> [Exercise directions]
Would you please transcribe the data in full and exactly, excluding images?

> [Data segment]

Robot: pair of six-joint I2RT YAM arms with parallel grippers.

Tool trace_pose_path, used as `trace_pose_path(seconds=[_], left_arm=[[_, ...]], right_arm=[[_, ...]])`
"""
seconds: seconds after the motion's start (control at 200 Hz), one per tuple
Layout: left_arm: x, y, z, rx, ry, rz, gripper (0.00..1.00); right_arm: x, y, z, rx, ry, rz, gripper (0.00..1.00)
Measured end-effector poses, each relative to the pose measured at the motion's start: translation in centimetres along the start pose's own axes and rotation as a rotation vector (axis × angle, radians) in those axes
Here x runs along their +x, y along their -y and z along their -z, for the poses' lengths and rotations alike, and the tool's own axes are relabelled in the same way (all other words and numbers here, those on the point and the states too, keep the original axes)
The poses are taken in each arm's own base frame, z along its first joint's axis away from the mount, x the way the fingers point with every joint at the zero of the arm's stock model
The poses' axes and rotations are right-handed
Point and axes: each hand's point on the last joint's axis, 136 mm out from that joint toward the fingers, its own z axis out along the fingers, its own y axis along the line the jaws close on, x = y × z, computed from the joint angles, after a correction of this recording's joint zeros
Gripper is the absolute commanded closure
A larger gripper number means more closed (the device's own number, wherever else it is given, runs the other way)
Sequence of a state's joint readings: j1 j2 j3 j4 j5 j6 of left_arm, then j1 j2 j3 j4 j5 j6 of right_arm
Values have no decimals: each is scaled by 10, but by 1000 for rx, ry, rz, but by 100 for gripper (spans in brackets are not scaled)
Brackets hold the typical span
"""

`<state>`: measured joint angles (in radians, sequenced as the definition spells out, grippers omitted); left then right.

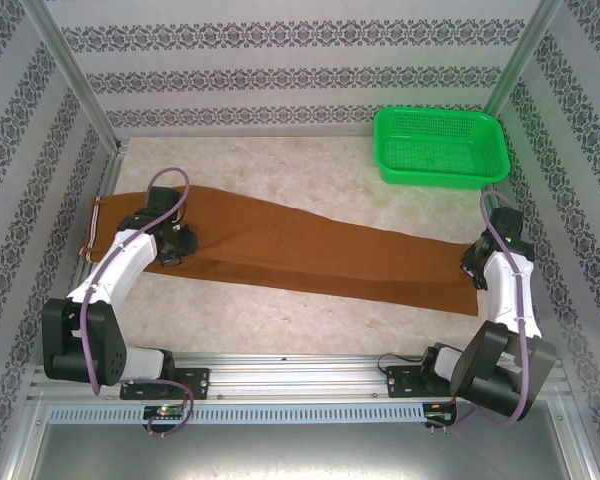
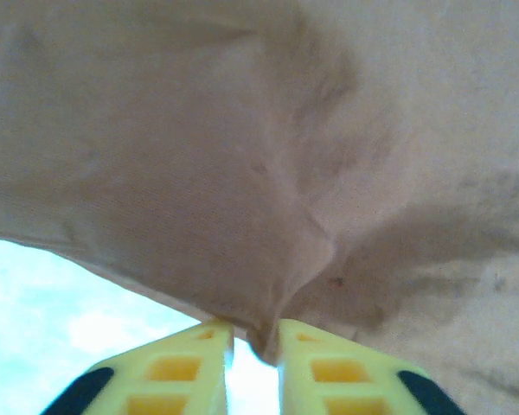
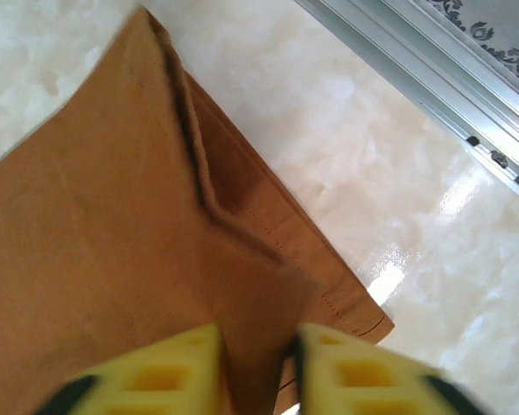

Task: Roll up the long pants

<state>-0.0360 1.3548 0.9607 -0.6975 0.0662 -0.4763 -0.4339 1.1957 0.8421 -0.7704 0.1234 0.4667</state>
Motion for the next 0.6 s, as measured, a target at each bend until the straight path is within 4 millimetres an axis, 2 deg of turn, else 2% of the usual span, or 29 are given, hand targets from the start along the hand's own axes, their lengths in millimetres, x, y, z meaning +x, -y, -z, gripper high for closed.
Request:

> [Solution to the problem]
Robot: pair of six-joint I2RT YAM arms with parallel grippers.

Tool trace_pose_path, used as `trace_pose_path(seconds=[_], left_arm=[[_, ...]], right_arm=[[_, ...]])`
"""
seconds: seconds after the motion's start (control at 200 Hz), one per tuple
Layout: left_arm: x, y, z, rx, ry, rz, gripper (0.00..1.00); right_arm: x, y, z, rx, ry, rz, gripper (0.00..1.00)
Measured end-effector poses, each relative to the pose measured at the motion's start: translation in centimetres along the start pose's own axes and rotation as a rotation vector (axis × angle, radians) in those axes
Here x runs along their +x, y along their -y and z along their -z, for the poses' lengths and rotations alike, and the tool's own axes are relabelled in the same way (all other words and numbers here, those on the point and the states too, keep the original axes)
The poses are taken in each arm's own base frame, z along its first joint's axis away from the mount, x the way the fingers point with every joint at the zero of the arm's stock model
The poses' axes and rotations are right-handed
Point and axes: each hand's point on the last joint's axis, 136 mm out from that joint toward the fingers, its own z axis out along the fingers, its own y axis along the line the jaws close on, x = y × z, computed from the joint angles, after a correction of this recording's joint zeros
Gripper is the absolute commanded closure
A larger gripper number means more closed (the device's own number, wherever else it is given, runs the other way)
Sequence of a state's joint readings: j1 j2 j3 j4 j5 j6 of left_arm, then j1 j2 j3 j4 j5 j6 of right_arm
Values have no decimals: each is scaled by 10, but by 1000 for rx, ry, rz, but by 100 for gripper (spans in brackets are not scaled)
Brackets hold the typical span
"""

`<state>`: measured joint angles (in radians, sequenced as the definition spells out, grippers omitted); left then right.


Task: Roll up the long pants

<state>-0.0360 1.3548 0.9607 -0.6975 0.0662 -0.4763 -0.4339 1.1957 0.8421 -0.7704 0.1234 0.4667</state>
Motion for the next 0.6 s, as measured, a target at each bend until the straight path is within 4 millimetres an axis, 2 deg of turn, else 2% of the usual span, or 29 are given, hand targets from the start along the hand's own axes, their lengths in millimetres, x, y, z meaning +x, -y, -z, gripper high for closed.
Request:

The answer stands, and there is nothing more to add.